Task to complete >> Transcribe all of the data exactly. Omit the pictures.

Recorded data >>
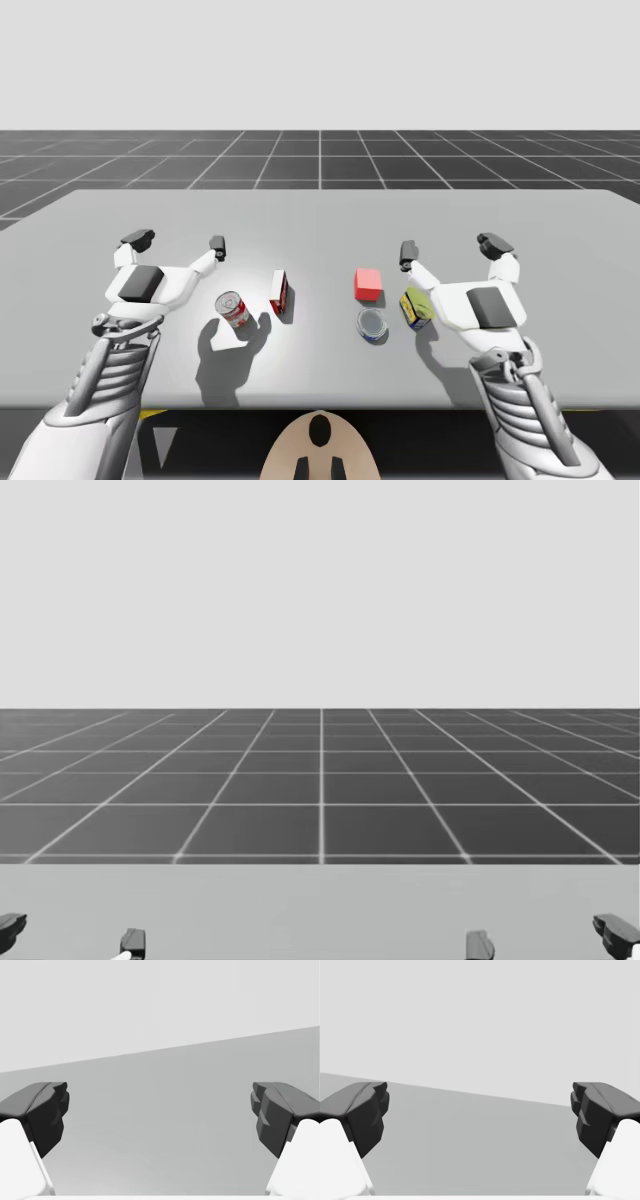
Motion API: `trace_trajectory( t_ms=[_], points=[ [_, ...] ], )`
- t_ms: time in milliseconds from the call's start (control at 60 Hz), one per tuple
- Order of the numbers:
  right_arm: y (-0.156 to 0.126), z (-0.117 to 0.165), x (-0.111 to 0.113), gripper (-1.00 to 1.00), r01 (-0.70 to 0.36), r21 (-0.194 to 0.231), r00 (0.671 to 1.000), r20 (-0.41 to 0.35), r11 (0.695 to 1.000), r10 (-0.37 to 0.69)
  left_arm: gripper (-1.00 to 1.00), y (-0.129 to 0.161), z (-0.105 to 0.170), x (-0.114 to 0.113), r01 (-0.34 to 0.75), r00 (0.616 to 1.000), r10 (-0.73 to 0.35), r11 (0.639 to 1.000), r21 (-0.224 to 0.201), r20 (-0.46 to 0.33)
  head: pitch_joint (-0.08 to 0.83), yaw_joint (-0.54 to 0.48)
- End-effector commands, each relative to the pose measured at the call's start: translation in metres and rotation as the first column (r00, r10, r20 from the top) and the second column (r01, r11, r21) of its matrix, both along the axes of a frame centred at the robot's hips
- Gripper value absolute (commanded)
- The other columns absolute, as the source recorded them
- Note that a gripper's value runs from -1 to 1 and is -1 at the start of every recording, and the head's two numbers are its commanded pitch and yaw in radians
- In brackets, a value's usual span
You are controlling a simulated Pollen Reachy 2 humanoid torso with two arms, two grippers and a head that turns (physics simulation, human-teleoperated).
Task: Find the red cube and pick it up.
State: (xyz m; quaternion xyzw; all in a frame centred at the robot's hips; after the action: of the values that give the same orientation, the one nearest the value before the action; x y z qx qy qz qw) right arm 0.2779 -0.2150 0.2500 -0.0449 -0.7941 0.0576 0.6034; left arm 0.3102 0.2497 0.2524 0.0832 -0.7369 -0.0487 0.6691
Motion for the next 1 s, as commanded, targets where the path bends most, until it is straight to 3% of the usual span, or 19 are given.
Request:
trace_trajectory(
  t_ms=[17, 33, 217, 717, 1000],
  points=[
    [0.0031, -0.0029, -0.0032, -1.0, 0.024, 0.014, 0.999, 0.027, 1.0, -0.024, -1.0, -0.0002, -0.0004, 0.0002, -0.002, 1.0, 0.002, 1.0, 0.005, 0.001, -0.001, 0.01],
    [0.0034, -0.0027, -0.0033, -1.0, 0.025, -0.005, 0.999, 0.024, 1.0, -0.025, -1.0, -0.0001, -0.0004, 0.0002, -0.002, 1.0, 0.002, 1.0, 0.005, 0.0, 0.0, 0.01],
    [0.0028, -0.001, -0.0007, -1.0, 0.007, 0.009, 1.0, -0.001, 1.0, -0.007, -1.0, 0.0006, -0.0004, 0.0004, -0.005, 1.0, 0.005, 1.0, 0.004, -0.004, 0.064, 0.01],
    [0.0027, -0.0003, 0.0003, -1.0, 0.008, 0.007, 1.0, -0.008, 1.0, -0.008, -1.0, 0.0018, -0.0023, 0.0023, -0.012, 1.0, 0.012, 1.0, 0.025, -0.007, 0.431, -0.01],
    [0.0044, -0.0011, 0.0003, -1.0, 0.005, -0.004, 1.0, -0.012, 1.0, -0.005, -1.0, 0.0006, -0.0023, 0.0024, -0.011, 1.0, 0.012, 0.999, 0.031, -0.006, 0.585, -0.12]
  ],
)
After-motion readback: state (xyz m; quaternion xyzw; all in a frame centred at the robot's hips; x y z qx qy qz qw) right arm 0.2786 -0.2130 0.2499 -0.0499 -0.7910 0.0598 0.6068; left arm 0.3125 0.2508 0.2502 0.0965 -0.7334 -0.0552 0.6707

Exercise answer >>
Motion API: `trace_trajectory( t_ms=[_], points=[ [_, ...] ], )`
- t_ms: time in milliseconds from the call's start (control at 60 Hz), one per tuple
- Order of the numbers:
  right_arm: y (-0.156 to 0.126), z (-0.117 to 0.165), x (-0.111 to 0.113), gripper (-1.00 to 1.00), r01 (-0.70 to 0.36), r21 (-0.194 to 0.231), r00 (0.671 to 1.000), r20 (-0.41 to 0.35), r11 (0.695 to 1.000), r10 (-0.37 to 0.69)
  left_arm: gripper (-1.00 to 1.00), y (-0.129 to 0.161), z (-0.105 to 0.170), x (-0.114 to 0.113), r01 (-0.34 to 0.75), r00 (0.616 to 1.000), r10 (-0.73 to 0.35), r11 (0.639 to 1.000), r21 (-0.224 to 0.201), r20 (-0.46 to 0.33)
  head: pitch_joint (-0.08 to 0.83), yaw_joint (-0.54 to 0.48)
- End-effector commands, each relative to the pose measured at the call's start: translation in metres and rotation as the first column (r00, r10, r20 from the top) and the second column (r01, r11, r21) of its matrix, both along the axes of a frame centred at the robot's hips
- Gripper value absolute (commanded)
- The other columns absolute, as the source recorded them
- Note that a gripper's value runs from -1 to 1 and is -1 at the start of every recording, and the head's two numbers are its commanded pitch and yaw in radians
- In brackets, a value's usual span
You are controlling a simulated Pollen Reachy 2 humanoid torso with two arms, two grippers and a head that turns (physics simulation, human-teleoperated).
Task: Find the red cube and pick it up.
State: (xyz m; quaternion xyzw; all in a frame centred at the robot's hips; after the action: of the values that give the same orientation, the one nearest the value before the action; x y z qx qy qz qw) right arm 0.2779 -0.2150 0.2500 -0.0449 -0.7941 0.0576 0.6034; left arm 0.3102 0.2497 0.2524 0.0832 -0.7369 -0.0487 0.6691
Motion for the next 1 s, as commanded, targets where the path bends most, until it is straight to 3% of the usual span, or 19 are given.
Request:
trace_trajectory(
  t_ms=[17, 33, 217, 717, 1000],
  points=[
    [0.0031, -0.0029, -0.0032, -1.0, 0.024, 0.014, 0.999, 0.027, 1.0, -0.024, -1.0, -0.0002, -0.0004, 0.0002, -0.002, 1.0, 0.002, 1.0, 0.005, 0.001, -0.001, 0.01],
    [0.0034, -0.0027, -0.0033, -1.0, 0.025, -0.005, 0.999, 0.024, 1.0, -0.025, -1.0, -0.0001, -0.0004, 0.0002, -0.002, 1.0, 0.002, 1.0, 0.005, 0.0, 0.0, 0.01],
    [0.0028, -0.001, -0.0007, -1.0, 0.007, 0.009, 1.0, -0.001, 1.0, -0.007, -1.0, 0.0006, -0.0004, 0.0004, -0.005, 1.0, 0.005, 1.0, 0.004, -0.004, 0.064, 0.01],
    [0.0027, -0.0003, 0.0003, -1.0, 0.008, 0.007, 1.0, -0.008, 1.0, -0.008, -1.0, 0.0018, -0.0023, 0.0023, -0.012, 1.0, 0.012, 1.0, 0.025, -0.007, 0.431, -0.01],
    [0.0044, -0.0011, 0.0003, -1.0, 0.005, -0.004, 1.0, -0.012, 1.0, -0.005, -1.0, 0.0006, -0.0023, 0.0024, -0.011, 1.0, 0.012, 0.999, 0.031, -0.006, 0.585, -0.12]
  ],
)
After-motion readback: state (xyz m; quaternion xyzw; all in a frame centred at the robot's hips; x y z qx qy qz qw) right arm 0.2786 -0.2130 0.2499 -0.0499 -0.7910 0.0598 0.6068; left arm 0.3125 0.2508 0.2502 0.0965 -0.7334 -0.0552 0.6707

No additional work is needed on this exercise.